Task item -
Give the data again exactly, stopping after the "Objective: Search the" line.

Records shown -
——————

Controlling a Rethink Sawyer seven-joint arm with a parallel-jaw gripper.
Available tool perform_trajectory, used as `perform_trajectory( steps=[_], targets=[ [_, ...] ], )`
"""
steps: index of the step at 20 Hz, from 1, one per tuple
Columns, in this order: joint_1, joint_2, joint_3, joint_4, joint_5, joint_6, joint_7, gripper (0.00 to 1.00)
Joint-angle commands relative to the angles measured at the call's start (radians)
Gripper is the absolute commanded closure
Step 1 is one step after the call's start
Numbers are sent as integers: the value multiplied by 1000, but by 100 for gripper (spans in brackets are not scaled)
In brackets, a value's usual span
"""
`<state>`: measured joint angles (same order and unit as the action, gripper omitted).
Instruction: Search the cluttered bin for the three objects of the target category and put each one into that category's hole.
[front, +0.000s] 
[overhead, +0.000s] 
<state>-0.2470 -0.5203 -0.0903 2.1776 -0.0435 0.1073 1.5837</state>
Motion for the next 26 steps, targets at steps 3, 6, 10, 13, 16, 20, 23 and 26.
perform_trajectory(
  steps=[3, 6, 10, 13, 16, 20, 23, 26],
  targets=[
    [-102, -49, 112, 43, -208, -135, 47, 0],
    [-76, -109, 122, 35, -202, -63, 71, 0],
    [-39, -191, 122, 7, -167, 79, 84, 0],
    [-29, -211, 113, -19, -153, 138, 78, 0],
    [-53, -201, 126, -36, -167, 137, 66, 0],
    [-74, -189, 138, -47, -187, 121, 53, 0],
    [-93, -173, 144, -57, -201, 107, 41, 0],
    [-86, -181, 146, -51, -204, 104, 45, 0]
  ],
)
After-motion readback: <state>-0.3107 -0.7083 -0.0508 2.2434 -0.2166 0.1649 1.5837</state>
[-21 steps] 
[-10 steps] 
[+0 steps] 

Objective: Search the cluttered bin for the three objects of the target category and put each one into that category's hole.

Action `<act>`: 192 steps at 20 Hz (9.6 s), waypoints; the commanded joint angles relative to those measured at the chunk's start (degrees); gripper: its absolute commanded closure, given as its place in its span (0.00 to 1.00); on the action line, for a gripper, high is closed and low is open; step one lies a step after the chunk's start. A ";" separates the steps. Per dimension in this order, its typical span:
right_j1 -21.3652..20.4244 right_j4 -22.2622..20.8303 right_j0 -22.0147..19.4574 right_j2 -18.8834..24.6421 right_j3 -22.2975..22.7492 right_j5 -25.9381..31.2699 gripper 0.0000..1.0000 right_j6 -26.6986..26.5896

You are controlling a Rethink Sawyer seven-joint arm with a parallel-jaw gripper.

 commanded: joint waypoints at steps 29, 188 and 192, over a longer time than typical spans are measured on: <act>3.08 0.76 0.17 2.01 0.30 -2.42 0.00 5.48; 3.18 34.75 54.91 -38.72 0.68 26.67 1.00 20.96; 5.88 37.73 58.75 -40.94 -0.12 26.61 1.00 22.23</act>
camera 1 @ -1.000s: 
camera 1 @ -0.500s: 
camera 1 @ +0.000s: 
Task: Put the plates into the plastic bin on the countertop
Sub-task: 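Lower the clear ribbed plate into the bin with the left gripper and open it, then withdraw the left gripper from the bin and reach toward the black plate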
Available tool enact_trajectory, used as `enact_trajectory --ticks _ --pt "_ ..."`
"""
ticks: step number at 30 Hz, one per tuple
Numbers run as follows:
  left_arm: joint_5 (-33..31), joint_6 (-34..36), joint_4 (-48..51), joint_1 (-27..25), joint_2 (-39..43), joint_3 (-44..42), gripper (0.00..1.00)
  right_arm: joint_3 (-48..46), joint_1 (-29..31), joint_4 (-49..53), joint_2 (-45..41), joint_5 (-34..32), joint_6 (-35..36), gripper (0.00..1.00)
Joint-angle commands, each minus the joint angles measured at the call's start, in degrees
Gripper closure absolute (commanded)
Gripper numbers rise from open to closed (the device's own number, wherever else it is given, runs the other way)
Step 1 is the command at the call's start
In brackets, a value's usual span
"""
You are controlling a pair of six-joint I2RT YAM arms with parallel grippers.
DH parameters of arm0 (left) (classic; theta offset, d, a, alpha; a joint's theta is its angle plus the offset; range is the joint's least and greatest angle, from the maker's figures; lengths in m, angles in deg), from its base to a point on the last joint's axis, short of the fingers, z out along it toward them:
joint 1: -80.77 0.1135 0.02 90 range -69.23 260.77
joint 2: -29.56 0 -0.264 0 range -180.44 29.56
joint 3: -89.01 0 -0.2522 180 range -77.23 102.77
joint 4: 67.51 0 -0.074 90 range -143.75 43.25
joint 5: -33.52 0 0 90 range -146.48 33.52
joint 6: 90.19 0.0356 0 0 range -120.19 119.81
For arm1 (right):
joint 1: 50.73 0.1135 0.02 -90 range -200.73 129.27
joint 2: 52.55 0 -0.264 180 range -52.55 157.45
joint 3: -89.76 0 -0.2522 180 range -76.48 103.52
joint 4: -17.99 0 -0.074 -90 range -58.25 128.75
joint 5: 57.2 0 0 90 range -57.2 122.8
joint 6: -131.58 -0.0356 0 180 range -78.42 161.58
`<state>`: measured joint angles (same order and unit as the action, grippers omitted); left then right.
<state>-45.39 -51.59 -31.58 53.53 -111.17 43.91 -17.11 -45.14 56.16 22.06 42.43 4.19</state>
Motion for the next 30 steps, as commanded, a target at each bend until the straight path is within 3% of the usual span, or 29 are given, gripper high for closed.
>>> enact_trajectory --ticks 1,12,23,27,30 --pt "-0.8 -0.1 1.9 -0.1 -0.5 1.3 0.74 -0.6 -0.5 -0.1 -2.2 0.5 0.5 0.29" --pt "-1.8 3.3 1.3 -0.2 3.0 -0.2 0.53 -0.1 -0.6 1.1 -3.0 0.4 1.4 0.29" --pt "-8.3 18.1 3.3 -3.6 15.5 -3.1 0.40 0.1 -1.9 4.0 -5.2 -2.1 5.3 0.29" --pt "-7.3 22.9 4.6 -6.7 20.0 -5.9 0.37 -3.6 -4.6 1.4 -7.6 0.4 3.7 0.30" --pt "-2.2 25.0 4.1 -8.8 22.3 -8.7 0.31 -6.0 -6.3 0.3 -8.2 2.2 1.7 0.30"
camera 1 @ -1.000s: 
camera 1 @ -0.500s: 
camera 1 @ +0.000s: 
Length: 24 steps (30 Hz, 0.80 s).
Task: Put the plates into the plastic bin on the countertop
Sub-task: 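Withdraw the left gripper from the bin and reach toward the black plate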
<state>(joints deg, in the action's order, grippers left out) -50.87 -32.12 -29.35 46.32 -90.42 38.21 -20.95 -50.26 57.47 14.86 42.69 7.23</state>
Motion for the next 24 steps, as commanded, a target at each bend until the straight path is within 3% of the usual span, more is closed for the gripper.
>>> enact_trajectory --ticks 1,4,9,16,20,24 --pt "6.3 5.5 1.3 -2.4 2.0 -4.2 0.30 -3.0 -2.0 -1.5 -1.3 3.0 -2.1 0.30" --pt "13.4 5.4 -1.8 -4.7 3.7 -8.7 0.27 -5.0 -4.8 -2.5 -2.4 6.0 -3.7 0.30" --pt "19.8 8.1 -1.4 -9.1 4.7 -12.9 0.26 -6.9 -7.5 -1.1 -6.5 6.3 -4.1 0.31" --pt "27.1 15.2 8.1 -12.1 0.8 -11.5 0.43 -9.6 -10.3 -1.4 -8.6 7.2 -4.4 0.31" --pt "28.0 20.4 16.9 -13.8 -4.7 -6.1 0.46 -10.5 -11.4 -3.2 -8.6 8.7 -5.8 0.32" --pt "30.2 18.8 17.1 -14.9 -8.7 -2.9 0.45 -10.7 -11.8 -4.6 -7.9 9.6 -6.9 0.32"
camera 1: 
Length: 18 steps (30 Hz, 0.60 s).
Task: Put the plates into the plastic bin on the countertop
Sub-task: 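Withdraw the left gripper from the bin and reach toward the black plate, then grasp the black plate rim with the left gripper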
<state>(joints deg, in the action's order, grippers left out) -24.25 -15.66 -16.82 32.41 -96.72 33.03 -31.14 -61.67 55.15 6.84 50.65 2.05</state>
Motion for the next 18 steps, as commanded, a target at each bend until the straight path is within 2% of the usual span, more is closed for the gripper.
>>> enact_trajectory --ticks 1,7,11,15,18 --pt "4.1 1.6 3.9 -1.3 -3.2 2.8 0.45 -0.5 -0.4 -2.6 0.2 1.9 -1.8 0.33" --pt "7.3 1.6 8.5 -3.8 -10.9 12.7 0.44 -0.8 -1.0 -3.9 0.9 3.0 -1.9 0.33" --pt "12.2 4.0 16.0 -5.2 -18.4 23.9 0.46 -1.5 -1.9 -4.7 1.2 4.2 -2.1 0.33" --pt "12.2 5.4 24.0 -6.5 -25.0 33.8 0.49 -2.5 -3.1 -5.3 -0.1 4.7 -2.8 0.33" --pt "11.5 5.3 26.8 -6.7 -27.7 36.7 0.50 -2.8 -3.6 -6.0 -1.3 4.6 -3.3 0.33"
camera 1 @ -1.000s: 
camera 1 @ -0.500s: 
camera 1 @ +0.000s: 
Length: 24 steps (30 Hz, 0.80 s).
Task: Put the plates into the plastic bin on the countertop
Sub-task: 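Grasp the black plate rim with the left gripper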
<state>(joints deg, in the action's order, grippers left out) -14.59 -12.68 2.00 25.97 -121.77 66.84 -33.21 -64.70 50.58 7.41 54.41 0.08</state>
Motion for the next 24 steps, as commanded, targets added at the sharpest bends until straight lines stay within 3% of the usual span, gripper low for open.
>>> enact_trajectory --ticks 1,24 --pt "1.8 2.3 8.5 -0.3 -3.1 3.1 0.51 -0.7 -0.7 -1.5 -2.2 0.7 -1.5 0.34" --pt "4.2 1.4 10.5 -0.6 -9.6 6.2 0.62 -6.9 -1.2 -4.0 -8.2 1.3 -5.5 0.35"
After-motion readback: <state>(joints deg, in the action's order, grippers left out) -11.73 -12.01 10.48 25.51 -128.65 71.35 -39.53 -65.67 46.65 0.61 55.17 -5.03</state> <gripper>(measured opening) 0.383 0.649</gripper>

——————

Solution to the exercise -
Controlling a Rethink Sawyer seven-joint arm with a parallel-jaw gripper.
Available tool perform_trajectory, used as `perform_trajectory( steps=[_], targets=[ [_, ...] ], )`
"""
steps: index of the step at 20 Hz, from 1, one per tuple
Columns, in this order: joint_1, joint_2, joint_3, joint_4, joint_5, joint_6, joint_7, gripper (0.00 to 1.00)
Joint-angle commands relative to the angles measured at the call's start (radians)
Gripper is the absolute commanded closure
Step 1 is one step after the call's start
Numbers are sent as integers: the value multiplied by 1000, but by 100 for gripper (spans in brackets are not scaled)
In brackets, a value's usual span
"""
`<state>`: measured joint angles (same order and unit as the action, gripper omitted).
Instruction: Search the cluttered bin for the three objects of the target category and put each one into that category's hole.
[front, +0.000s] 
[overhead, +0.000s] 
<state>-0.2470 -0.5203 -0.0903 2.1776 -0.0435 0.1073 1.5837</state>
Motion for the next 26 steps, targets at steps 3, 6, 10, 13, 16, 20, 23 and 26.
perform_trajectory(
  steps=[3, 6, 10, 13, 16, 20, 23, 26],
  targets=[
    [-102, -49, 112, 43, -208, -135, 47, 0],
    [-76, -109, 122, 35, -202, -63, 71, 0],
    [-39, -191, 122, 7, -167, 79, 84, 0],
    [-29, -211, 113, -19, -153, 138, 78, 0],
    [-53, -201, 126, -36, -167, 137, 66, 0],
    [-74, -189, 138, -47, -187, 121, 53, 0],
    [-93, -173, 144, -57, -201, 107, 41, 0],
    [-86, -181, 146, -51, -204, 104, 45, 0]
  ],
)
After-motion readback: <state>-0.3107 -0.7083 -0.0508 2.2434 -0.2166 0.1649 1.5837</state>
[-21 steps] 
[-10 steps] 
[+0 steps] 

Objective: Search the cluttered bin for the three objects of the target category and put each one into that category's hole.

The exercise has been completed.